Phototropism

Charles Darwin, aided by his son Francis, was intrigued by the movement of plants toward light, a phenomenon called phototropism. In these studies, he tested the canary grass coleoptiles, the hollow sheath surrounding the stem of grasses. The Darwins found that when their tips were covered, the phototropic response was absent. Further study revealed that the coleoptile tips were most responsive to light, while bending occurred in their middle section. The elder Darwin described these results in The Power of Movement in Plants (1880), which laid the groundwork for discovery of auxin, the first plant hormone.

While still a graduate student, the Dutch American biologist Frits Went extended Darwin’s findings. Went concluded that the tip contained a phototropic chemical, which he called auxin, and later chemically identified as indoleacetic acid (IAA). In 1927, Went and Nikolai Choladny, at the University of Kiev, independently observed that auxin is a plant growth hormone, concentrated in plants furthest from the light source, on the dark side of the stem. Auxin activates enzymes, the expansins, which weaken the cells in the wall of the stem. The dark-side cells grow faster than those on the light-exposed side causing the stem to move upward toward the light; the Choladny-Went Theory, explaining phototropism, remains controversial. When plants spread out their leaves in daytime, it makes photosynthesis possible.

Sunflower buds exhibit the phenomenon of phototropism. In the morning, they face the east and follow the position of the sun throughout the day, returning to an eastward orientation the next morning. This painting, Farm Garden with Sunflowers (1905– 1906), was created by Austrian artist Gustav Klimt (1862–1918).

If a plant is placed in the ground on its side, it realigns itself such that its shoots point upward and roots downward. In addition to phototropism, auxin influences geotropism (aka gravitropism) by more selectively building up on the lower side of the coleoptile than on the upper side. This causes the downward growth of plants.
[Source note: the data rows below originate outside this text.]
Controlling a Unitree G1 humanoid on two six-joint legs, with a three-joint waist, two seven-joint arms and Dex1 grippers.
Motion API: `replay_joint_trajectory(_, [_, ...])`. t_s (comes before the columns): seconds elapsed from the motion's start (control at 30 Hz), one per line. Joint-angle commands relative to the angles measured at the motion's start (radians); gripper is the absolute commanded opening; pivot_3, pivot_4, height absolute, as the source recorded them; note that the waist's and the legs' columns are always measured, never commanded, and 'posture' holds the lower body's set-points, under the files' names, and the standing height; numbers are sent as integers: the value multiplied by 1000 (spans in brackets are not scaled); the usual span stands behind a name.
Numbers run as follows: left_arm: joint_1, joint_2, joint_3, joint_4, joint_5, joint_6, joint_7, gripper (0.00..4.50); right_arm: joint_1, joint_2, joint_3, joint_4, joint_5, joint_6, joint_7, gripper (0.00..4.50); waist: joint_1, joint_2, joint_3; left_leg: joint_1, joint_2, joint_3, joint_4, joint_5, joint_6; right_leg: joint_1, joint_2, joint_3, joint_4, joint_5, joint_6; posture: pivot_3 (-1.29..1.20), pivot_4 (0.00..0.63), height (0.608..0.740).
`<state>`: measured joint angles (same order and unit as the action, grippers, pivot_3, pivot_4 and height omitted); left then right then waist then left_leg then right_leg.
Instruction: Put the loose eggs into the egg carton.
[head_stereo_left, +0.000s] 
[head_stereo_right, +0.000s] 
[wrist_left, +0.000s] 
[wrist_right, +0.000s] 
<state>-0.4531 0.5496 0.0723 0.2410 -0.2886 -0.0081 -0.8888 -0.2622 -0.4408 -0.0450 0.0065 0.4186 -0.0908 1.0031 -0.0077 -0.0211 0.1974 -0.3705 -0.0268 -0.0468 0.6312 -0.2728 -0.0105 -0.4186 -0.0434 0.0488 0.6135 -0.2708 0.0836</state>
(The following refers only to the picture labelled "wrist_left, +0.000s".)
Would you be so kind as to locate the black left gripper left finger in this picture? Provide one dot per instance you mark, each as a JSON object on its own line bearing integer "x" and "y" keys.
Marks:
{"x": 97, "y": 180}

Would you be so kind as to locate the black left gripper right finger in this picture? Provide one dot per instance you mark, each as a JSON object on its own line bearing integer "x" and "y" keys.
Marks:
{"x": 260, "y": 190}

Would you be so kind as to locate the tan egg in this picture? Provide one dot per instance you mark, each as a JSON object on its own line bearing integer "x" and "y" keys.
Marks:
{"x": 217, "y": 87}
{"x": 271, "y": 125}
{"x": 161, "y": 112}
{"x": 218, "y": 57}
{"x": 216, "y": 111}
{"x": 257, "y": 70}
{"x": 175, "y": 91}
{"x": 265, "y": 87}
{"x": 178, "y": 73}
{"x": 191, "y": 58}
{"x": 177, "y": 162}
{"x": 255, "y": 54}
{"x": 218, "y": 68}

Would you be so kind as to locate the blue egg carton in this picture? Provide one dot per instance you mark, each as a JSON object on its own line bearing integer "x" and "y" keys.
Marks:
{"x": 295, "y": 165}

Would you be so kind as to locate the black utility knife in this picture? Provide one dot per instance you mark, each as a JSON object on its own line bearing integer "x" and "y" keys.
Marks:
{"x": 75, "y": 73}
Auxin also exerts other growth-promoting effects that influence the amount and type of plant growth. Auxin is produced in the plant tips and moves downward toward the base, causing an elongation of plant cells along the shoots and influencing the branching process. A reduced flow of auxin from the branch tips signals that the branch is not productive, which results in growth resources being redirected to more fruitful branches.